Sunday, May 29, 2011

There nowhere to be but Córdoba en Mayo


After [unintentionally] going the whole year without returning to Córdoba, I finally made it back at the end, twice.

The first time I got back this month was for the glorious celebration of Los Patios.  Ok, so a lot of people probably wouldn't think Patios is nearly as awesome as I do (and as my dad commented last year, once you've seen one, you've seen them all). But I love flowers and gardens and I love the love and dedication that goes into each display.  

One of the award-winning patios
I arrived early on the high speed train to catch the morning session (because of course they close for siesta) and being sola, I was able to weasel my way through the narrow streets of the juderia quickly and skip the lines of seniors waiting to see a patio.  In the morning, I was able to get 2 of the 3 routes done, minus a couple of the patios on those routes.  After lunch and a quick respite (no time for siesta!) I headed back out to see the rest with my friend Alex, who had yet to really see the patios.  In the evening, we did the whole of the third route and even made it back to the patios I had skipped in the morning.  Counting them, I had managed to see all but one of the patios in the contest (plus a couple that had been disqualified, but refused to die quietly).  In all, I saw 50 patios, probably about 35 more than I saw the year before (ironic?).  Because the heat had already been strong this year, without the sheer amounts of rain of the year before, I must admit that they weren't as spectacular as last year.  And maybe my dad does have a point: many started to look and feel the same after hitting the midway point.  But I can't say that any of that took away from the beautiful and unique experience that is the Patios festival.  Sharing something you love with the world is always a treasure.  

Even the very-young must
get in their trajes.
The second time I went back was not even two weeks later, for the Córdoba Feria.  There's not really an experience quite like the feria celebrations of Andalucia, and for the three of you who read my blog from the last year, you might already be a little familiar with it.  

During the days, the fair grounds are a mesh of air-conditioned white tents filled with the smoke of grills and the colors of the traje gitana the women and girls are wearing.  Older men dress in their traditional suits and hats and ride their horses through the dirt streets, occasionally donning a beautiful woman riding sidesaddle behind him with a flower in her hair as big as her face.

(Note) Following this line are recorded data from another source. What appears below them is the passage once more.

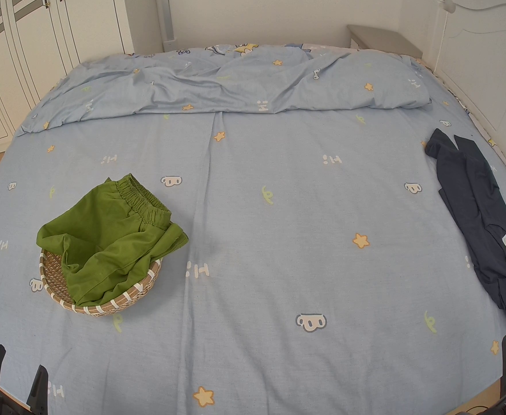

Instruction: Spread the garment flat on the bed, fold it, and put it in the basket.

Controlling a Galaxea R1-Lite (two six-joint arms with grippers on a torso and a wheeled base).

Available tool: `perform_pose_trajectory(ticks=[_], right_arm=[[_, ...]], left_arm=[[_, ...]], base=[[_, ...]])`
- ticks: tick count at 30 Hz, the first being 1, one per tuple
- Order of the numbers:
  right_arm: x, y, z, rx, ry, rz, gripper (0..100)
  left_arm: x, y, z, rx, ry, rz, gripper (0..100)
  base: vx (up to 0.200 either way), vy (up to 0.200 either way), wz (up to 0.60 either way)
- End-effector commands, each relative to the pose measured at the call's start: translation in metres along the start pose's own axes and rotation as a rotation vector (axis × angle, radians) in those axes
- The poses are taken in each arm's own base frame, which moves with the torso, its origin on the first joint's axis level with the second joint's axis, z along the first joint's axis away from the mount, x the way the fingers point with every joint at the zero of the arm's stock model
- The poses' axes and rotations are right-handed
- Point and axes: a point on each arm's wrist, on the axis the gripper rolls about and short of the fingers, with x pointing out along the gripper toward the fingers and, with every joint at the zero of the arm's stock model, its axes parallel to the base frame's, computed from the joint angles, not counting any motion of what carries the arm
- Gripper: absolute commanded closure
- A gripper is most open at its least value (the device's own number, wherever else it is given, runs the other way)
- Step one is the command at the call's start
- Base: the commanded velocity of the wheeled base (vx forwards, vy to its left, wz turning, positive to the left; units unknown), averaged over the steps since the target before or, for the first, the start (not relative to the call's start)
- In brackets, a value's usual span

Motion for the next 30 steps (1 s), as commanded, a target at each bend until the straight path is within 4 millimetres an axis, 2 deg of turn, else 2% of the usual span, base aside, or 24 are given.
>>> perform_pose_trajectory(ticks=[1,6,13,15,16,19,30], right_arm=[[-0.0011,-0.0021,-0.0005,0.02,-0.023,-0.088,0],[0.0008,-0.002,0.0007,-0.035,-0.078,-0.087,0],[0.001,-0.0013,-0.0008,-0.002,-0.065,-0.06,0],[0.0011,0.0018,-0.0058,0.018,-0.017,0.083,0],[0.0012,0.0021,-0.0081,0.018,0.007,0.101,0],[0.0014,0.0013,-0.0072,0.022,0.004,0.057,0],[0.0014,0.0014,-0.0067,0.018,-0.005,0.066,0]], left_arm=[[0.0003,-0.0001,-0.0052,-0.003,0.005,0.001,0],[0.0003,0.0,-0.0052,-0.003,0.005,-0.001,0],[0.0002,0.0,-0.0048,-0.003,0.003,0.001,0],[0.0003,0.0,-0.0052,-0.003,0.005,-0.001,0],[0.0002,0.0,-0.0048,-0.003,0.003,-0.001,0],[0.0002,0.0,-0.0048,-0.003,0.003,0.001,0],[0.0002,0.0,-0.0048,-0.003,0.003,-0.001,0]], base=[[0.0,0.0,0.0],[0.0,0.0,0.0],[0.0,0.0,0.0],[0.0,0.0,0.0],[0.0,0.0,0.0],[0.0,0.0,0.0],[0.0,0.0,0.0]])
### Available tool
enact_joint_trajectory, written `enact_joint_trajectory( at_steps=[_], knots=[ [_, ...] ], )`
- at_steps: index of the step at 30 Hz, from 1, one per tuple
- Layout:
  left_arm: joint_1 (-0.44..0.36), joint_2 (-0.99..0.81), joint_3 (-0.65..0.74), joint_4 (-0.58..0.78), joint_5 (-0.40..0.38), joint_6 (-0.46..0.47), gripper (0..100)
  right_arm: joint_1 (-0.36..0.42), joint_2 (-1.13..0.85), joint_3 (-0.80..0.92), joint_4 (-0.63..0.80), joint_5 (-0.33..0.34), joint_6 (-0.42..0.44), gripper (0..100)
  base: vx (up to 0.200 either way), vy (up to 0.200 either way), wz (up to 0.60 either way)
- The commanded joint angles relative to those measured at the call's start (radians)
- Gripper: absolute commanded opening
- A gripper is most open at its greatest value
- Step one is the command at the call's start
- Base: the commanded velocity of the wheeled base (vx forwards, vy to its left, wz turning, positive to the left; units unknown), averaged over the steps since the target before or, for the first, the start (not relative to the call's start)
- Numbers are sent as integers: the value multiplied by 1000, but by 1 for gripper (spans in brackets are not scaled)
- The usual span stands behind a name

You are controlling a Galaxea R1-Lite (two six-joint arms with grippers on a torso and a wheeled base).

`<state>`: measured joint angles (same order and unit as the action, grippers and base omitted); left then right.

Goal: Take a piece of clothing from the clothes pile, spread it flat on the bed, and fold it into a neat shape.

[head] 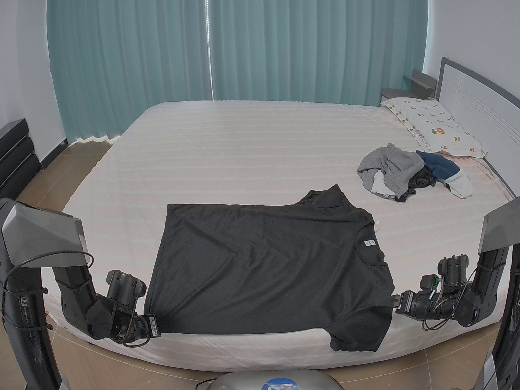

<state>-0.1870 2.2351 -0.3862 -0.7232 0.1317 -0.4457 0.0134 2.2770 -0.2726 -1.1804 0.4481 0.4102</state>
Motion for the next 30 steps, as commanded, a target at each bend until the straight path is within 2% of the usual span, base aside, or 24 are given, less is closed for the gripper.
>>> enact_joint_trajectory(
  at_steps=[1, 4, 6, 7, 20, 30],
  knots=[
    [1, 5, -5, -1, 0, -4, 0, 2, 33, 15, 1, -2, -27, 100, 0, 0, 0],
    [0, 11, -7, -1, 0, -5, 0, 3, 42, 16, 1, -20, -48, 100, 0, 0, 0],
    [0, 20, -10, -1, 0, -4, 0, 11, 67, 18, -4, -69, -79, 100, 0, 0, 0],
    [0, 23, -11, -1, -1, -4, 0, 13, 76, 21, -11, -78, -93, 0, 0, 0, 0],
    [1, 24, -11, -1, 0, -5, 0, 0, 68, 50, -42, -91, -134, 0, 0, 0, 0],
    [4, 23, -14, -1, 0, -5, 0, -30, 55, 113, -30, -97, -274, 0, 0, 0, 0]
  ],
)
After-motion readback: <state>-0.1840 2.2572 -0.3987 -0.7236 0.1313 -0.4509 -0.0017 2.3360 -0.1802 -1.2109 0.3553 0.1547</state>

Fireworks for the Alumbrado
seen through the main entrance
At night, few traditions remain as the hotter-than-hell dresses are kicked to the curb and exchanged for clothes more appropriate for a night at the discoteca, which is what has become of all the casetas, tents, after dark (which isn't until nearly 10:30 or 11 this time of year).  Outside the enormous portada, thousands of young kids and adults gather to drink their homemade cocktails in a mob that would leave few unintimidated.  Inside the fair, the ground almost vibrates with the loud music coming from the 100+ tents.  Young adults mingle with the not-so-young-anymore, where they enjoy dancing to the traditional Sevillanas as well as bouncing to Black Eyed Peas.  It's the ultimate meeting of young and old, traditional and modern, Córdoba and the rest of the world.  But mostly, it's Córdoba. 

I loved being in Malaga this year.  But in May, Córdoba is the place to be.